• _MATERIAL SHOWN_
== Segment start ==
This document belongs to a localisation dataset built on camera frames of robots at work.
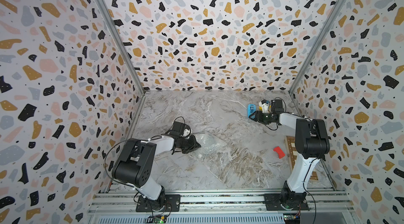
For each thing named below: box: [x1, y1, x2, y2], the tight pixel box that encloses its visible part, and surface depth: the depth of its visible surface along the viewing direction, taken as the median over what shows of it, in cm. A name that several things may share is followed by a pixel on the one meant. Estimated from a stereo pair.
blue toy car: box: [247, 104, 257, 119], surface depth 111 cm
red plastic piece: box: [273, 146, 286, 159], surface depth 93 cm
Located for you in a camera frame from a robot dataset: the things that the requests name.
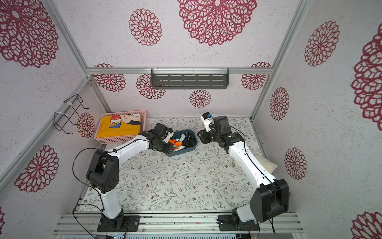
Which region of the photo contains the orange glue gun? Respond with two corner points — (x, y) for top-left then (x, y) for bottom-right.
(169, 138), (183, 148)

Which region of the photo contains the dark teal storage box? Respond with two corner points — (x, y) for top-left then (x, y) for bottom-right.
(166, 129), (198, 157)

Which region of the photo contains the white glue gun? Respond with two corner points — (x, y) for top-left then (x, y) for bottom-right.
(171, 140), (185, 151)

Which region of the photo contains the mint green glue gun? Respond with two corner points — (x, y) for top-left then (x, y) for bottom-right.
(180, 132), (197, 148)

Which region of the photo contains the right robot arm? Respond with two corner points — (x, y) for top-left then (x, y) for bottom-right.
(197, 112), (289, 230)

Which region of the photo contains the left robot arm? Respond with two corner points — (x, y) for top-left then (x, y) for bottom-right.
(86, 123), (174, 232)

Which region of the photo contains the pink plastic basket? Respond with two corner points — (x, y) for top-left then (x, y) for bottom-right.
(94, 110), (147, 144)

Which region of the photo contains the yellow printed cloth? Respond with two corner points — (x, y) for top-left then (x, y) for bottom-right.
(97, 114), (142, 138)

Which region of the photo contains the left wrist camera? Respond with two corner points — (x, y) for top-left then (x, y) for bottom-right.
(162, 128), (174, 143)

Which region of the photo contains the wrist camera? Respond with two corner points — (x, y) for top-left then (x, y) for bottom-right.
(162, 128), (174, 143)
(201, 112), (214, 132)

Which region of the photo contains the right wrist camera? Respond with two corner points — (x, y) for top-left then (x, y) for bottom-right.
(201, 112), (214, 132)

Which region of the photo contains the grey wall shelf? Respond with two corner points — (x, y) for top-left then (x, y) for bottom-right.
(151, 68), (229, 90)

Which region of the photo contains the black wire wall rack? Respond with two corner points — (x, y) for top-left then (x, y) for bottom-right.
(53, 94), (90, 134)

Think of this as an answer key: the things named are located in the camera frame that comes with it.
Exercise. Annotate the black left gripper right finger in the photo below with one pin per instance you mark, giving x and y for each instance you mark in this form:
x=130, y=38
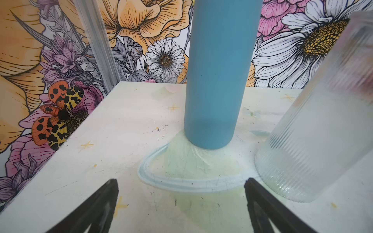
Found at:
x=264, y=210

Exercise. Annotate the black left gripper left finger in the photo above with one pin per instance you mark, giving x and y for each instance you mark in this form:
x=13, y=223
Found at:
x=94, y=215

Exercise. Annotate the clear ribbed glass vase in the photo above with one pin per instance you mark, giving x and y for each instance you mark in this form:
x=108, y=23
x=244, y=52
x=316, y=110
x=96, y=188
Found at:
x=329, y=127

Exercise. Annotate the tall teal cylinder vase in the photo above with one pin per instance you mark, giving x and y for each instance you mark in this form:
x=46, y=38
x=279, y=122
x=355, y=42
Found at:
x=222, y=41

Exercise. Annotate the aluminium left corner post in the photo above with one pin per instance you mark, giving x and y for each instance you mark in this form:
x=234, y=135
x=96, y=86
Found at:
x=93, y=25

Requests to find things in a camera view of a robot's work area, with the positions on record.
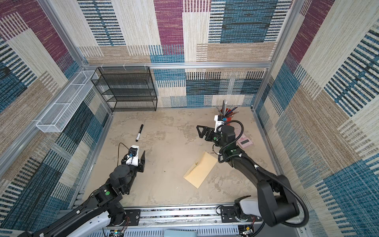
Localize tan manila envelope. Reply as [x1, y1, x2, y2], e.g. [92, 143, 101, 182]
[183, 152, 217, 189]

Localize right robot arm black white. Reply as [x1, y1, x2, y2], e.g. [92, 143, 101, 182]
[196, 120, 310, 228]

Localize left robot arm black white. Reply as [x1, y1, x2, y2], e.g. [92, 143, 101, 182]
[19, 153, 145, 237]

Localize black and white marker pen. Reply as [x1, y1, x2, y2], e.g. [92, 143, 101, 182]
[135, 124, 144, 142]

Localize pens in red cup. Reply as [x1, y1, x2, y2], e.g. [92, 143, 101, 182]
[216, 100, 239, 118]

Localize pink calculator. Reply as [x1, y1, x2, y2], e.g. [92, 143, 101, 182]
[237, 133, 254, 149]

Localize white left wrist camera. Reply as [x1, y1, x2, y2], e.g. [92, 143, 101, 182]
[128, 145, 139, 159]

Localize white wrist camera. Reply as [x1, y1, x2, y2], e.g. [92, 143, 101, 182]
[128, 145, 139, 159]
[214, 115, 225, 132]

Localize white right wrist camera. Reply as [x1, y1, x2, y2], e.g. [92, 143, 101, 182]
[214, 115, 225, 132]

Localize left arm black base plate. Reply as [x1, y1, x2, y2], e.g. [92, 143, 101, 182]
[119, 209, 141, 227]

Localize black mesh wire shelf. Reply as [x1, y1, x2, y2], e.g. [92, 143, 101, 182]
[91, 66, 158, 113]

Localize white mesh wire basket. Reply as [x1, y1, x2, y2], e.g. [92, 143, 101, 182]
[36, 71, 95, 133]

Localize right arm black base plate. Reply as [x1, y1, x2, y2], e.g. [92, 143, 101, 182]
[217, 205, 253, 223]

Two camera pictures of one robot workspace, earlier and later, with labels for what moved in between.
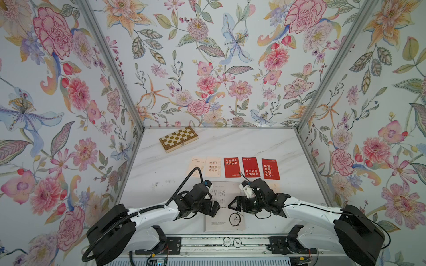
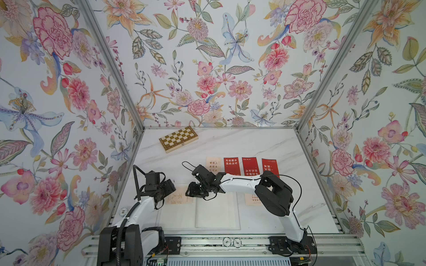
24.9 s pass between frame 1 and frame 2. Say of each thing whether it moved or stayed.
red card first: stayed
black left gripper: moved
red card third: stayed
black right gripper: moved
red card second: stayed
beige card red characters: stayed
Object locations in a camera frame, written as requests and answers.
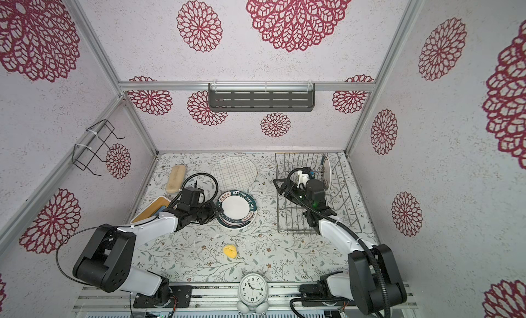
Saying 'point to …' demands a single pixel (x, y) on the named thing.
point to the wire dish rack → (340, 197)
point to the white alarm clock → (253, 293)
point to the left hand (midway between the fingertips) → (224, 210)
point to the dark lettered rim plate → (234, 198)
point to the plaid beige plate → (234, 173)
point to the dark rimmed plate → (326, 172)
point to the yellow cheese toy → (230, 250)
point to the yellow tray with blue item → (153, 209)
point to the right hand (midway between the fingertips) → (277, 181)
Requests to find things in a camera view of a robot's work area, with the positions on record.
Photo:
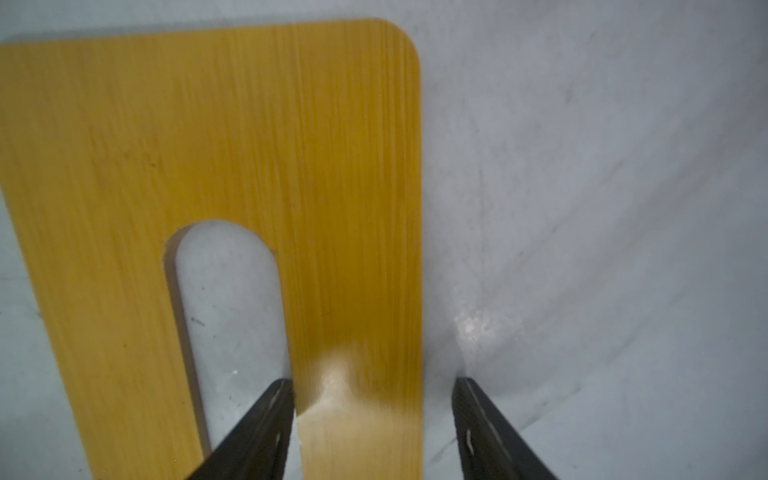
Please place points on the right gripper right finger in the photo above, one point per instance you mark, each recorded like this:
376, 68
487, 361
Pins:
489, 447

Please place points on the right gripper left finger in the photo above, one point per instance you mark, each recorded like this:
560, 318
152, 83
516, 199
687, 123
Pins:
257, 447

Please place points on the yellow box lid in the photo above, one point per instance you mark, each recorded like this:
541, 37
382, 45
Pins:
309, 136
== Segment end ==
• _ASSIGNMENT_
Among the records, find every line with the word "between" and copy it.

• _TASK ANSWER_
Two camera pictures of one robot workspace, earlier and later, with labels for what moved in between.
24.9 s pass between frame 1 and frame 2. Say of each thing whether it moved or stayed.
point to the left hand (midway between the fingertips) → (224, 210)
point to the right hand (midway between the fingertips) → (277, 181)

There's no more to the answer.